-- DATASET follows --

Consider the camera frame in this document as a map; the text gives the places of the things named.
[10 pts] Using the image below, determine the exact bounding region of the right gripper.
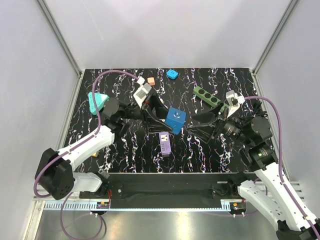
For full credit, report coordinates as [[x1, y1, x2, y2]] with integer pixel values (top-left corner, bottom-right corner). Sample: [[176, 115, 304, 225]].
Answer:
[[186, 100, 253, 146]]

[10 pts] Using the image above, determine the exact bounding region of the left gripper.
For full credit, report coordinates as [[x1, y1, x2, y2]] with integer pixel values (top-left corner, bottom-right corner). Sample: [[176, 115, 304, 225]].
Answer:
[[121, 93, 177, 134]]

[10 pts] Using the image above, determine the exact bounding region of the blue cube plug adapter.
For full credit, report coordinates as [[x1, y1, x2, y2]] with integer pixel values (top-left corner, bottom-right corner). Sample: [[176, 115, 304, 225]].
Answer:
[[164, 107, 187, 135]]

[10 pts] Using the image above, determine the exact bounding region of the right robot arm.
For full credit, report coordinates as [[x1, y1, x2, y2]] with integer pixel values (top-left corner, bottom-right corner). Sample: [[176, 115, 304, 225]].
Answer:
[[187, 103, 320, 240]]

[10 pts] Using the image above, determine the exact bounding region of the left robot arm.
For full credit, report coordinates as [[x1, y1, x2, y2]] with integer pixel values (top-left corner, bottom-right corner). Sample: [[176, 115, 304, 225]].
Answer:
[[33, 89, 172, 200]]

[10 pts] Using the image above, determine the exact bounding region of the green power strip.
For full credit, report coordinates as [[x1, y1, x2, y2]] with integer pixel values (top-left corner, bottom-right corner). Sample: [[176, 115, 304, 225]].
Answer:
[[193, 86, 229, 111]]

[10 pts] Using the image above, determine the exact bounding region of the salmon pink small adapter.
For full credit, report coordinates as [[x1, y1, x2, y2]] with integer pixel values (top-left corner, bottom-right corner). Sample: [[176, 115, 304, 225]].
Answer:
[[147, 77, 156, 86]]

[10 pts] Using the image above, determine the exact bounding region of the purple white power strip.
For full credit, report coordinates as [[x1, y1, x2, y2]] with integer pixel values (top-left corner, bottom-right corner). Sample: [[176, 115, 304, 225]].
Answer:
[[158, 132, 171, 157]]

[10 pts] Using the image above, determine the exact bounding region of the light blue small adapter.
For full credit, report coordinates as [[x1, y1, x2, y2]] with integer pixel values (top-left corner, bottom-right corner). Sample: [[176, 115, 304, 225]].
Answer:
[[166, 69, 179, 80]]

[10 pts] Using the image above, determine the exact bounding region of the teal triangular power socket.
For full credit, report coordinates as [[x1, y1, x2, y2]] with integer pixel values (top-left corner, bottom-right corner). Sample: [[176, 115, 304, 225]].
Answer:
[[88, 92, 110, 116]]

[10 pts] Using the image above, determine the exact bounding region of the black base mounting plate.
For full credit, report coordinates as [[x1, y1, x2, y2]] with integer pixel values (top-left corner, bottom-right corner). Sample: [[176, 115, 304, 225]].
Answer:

-- DATASET concluded --
-- DATASET follows --

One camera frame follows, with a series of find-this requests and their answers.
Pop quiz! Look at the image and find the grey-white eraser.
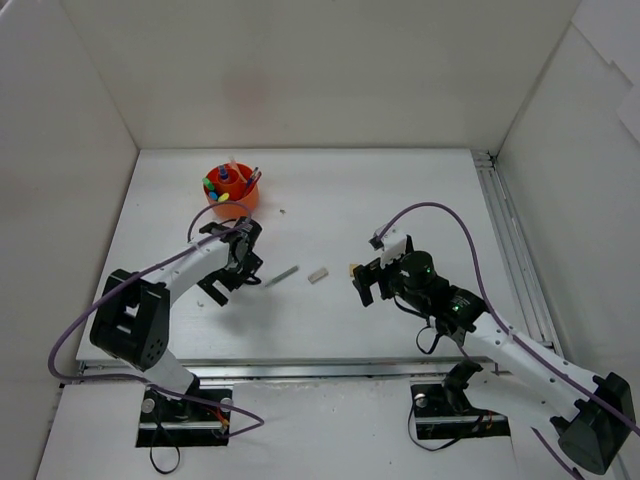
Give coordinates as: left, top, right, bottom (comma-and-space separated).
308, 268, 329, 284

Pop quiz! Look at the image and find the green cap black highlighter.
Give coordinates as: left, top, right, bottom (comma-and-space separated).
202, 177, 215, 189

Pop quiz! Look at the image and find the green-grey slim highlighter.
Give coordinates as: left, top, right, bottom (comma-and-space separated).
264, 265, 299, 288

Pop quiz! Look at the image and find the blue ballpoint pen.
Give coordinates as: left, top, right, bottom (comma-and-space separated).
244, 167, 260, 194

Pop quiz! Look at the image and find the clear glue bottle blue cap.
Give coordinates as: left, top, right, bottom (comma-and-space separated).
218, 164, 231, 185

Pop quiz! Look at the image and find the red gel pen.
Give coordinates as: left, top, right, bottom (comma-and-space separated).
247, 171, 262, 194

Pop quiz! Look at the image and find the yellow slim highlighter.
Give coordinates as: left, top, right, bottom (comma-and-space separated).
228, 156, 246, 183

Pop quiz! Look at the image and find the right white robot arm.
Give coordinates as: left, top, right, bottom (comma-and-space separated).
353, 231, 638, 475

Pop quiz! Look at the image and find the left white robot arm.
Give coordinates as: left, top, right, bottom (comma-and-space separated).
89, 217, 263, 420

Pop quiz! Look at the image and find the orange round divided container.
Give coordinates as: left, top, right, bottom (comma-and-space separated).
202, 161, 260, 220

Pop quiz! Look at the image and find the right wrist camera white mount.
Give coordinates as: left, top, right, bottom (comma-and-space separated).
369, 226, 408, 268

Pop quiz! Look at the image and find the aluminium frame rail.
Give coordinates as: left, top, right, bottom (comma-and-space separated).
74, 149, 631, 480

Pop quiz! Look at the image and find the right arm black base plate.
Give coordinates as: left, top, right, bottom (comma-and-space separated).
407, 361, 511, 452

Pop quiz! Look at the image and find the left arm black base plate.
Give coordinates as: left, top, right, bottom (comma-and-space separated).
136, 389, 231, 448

-- DATASET concluded --

• _WHAT IS REQUIRED_
Every line in the data that holds "strip" should be copied out.

• _RESPONSE_
[10 pts] Using the image above, determine the exact bounding region of the green power strip.
[10 pts] Using the image above, determine the exact bounding region of the purple white power strip.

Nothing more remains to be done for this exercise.